*Stored items*:
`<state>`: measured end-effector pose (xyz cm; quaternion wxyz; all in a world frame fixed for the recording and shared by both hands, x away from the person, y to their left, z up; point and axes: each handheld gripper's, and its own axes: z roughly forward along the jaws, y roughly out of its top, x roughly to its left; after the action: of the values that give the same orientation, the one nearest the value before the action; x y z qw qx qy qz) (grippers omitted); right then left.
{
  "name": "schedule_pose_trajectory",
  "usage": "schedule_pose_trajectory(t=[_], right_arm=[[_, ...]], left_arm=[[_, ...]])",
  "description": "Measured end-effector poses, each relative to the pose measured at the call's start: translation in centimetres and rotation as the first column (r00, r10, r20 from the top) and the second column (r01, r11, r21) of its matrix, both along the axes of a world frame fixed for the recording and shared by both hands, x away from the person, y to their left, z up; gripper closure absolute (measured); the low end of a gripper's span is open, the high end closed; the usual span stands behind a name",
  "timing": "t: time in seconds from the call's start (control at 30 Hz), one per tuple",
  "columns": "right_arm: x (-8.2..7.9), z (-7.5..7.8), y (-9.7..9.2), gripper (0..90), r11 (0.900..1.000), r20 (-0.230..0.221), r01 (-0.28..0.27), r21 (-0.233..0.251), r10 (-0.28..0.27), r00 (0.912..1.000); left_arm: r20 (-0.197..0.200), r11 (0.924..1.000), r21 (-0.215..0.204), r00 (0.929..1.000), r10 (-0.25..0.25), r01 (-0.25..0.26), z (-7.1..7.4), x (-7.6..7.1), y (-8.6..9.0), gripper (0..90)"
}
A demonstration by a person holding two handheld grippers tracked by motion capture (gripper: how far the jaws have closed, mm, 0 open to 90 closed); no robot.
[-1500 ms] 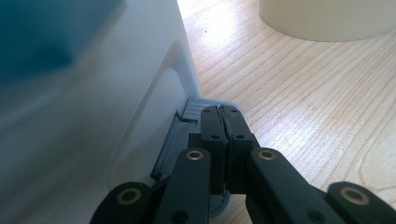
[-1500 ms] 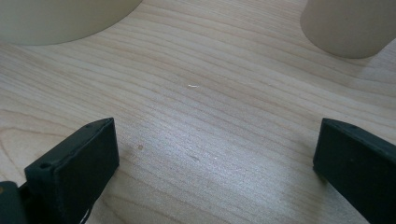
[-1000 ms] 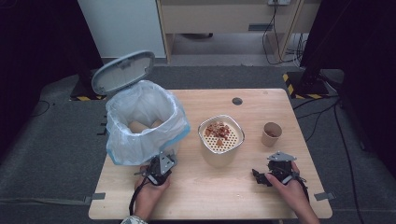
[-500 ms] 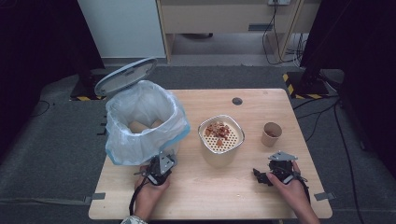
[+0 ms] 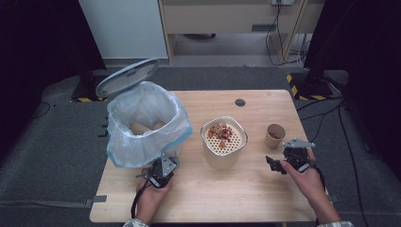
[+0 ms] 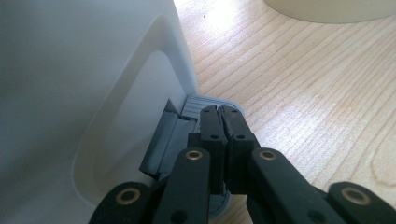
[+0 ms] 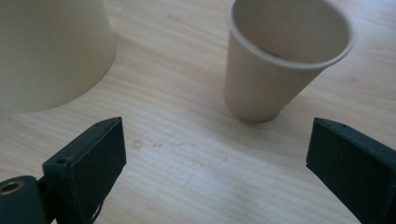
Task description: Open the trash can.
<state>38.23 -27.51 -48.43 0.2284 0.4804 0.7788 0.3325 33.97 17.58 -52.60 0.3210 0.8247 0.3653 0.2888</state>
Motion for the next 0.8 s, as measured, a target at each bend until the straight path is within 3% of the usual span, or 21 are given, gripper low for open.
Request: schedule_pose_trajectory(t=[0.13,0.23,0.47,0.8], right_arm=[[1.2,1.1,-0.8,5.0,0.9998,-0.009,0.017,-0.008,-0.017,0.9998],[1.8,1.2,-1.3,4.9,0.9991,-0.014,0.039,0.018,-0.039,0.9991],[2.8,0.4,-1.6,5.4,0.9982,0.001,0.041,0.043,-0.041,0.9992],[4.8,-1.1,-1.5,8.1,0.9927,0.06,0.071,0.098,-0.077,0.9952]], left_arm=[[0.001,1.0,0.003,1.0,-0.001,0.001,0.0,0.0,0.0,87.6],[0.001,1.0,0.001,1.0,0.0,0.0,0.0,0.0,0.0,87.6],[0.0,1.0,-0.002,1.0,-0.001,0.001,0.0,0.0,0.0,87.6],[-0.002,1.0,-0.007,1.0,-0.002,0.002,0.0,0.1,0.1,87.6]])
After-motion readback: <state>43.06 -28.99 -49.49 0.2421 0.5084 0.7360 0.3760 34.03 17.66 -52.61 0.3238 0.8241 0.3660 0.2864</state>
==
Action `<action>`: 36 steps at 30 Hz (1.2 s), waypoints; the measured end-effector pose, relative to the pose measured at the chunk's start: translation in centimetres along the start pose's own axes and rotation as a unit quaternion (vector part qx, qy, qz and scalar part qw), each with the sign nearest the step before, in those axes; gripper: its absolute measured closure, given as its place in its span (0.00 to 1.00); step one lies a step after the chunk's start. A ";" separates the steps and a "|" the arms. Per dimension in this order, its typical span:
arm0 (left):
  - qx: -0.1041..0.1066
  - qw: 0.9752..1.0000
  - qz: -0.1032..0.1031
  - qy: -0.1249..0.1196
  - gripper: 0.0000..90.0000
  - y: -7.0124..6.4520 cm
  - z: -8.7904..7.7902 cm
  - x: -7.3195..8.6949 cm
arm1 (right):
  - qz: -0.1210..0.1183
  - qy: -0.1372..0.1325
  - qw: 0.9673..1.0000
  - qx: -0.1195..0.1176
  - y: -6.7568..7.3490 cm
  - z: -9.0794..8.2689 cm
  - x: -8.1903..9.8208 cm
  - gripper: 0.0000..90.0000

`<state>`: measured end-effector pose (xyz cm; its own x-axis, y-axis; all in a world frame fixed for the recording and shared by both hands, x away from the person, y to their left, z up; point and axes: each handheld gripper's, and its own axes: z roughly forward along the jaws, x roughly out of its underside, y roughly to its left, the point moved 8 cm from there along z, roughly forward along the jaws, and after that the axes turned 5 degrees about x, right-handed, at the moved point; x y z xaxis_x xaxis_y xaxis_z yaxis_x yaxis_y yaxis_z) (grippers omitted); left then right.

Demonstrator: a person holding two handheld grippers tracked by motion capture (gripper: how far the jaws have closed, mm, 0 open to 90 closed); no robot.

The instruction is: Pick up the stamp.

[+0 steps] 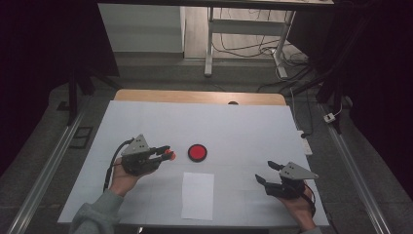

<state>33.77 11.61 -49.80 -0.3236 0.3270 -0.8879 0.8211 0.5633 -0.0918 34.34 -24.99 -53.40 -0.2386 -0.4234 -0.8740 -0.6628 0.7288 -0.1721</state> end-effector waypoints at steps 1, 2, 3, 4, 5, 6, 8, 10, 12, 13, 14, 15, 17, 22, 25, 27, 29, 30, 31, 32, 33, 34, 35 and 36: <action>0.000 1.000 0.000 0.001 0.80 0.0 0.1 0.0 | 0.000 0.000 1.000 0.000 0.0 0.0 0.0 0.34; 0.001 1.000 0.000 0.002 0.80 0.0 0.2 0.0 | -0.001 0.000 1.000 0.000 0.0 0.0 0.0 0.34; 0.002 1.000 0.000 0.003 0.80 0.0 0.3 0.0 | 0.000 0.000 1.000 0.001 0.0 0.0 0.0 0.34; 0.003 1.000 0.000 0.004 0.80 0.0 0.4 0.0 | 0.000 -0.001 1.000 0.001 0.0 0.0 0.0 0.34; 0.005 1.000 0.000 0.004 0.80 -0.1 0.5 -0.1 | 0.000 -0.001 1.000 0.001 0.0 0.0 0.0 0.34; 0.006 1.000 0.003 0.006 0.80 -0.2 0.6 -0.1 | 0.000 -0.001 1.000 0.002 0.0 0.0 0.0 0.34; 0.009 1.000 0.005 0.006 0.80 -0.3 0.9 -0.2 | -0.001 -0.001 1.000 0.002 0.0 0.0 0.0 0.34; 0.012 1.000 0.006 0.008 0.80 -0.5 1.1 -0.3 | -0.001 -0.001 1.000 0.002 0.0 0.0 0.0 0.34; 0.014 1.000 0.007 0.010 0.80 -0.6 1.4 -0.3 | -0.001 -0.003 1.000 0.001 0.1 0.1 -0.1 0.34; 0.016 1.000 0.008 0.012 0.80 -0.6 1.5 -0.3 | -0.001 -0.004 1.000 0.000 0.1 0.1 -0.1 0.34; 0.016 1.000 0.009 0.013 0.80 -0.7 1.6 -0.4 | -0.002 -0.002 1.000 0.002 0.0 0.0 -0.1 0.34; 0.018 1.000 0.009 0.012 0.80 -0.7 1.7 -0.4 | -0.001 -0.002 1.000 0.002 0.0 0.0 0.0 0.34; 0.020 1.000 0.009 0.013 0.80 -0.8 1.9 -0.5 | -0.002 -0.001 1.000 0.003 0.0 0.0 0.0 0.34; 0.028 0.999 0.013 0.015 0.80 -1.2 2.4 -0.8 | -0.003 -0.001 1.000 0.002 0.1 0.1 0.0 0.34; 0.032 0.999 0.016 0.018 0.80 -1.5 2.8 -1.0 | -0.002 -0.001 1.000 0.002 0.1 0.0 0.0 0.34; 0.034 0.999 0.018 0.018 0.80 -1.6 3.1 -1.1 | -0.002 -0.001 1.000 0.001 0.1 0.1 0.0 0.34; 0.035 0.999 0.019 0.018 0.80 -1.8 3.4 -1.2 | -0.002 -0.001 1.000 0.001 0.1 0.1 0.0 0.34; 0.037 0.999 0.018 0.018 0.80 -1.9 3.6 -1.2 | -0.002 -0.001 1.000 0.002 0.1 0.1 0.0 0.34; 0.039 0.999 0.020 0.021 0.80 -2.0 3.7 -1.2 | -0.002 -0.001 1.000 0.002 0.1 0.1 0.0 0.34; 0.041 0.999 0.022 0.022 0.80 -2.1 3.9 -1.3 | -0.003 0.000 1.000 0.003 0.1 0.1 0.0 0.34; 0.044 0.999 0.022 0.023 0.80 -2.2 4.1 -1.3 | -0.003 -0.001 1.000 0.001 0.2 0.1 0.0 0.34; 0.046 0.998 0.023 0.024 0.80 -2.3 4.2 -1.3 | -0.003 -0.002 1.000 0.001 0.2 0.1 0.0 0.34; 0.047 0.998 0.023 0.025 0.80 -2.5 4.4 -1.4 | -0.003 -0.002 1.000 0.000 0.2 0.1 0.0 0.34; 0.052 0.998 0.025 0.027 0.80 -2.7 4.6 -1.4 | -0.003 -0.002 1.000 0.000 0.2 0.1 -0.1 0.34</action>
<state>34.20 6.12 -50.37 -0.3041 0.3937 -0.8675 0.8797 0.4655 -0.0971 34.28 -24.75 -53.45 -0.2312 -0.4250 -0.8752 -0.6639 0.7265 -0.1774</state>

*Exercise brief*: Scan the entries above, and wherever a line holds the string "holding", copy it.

*Exercise output*:
A demonstration by a person holding two handheld grippers tracked by motion capture (gripper: how far the jaws have closed, mm, 0 open to 90 closed); no robot.
Demonstrator: a person holding two handheld grippers tracked by motion capture (gripper: how far the jaws have closed, mm, 0 open to 90 closed); no robot.

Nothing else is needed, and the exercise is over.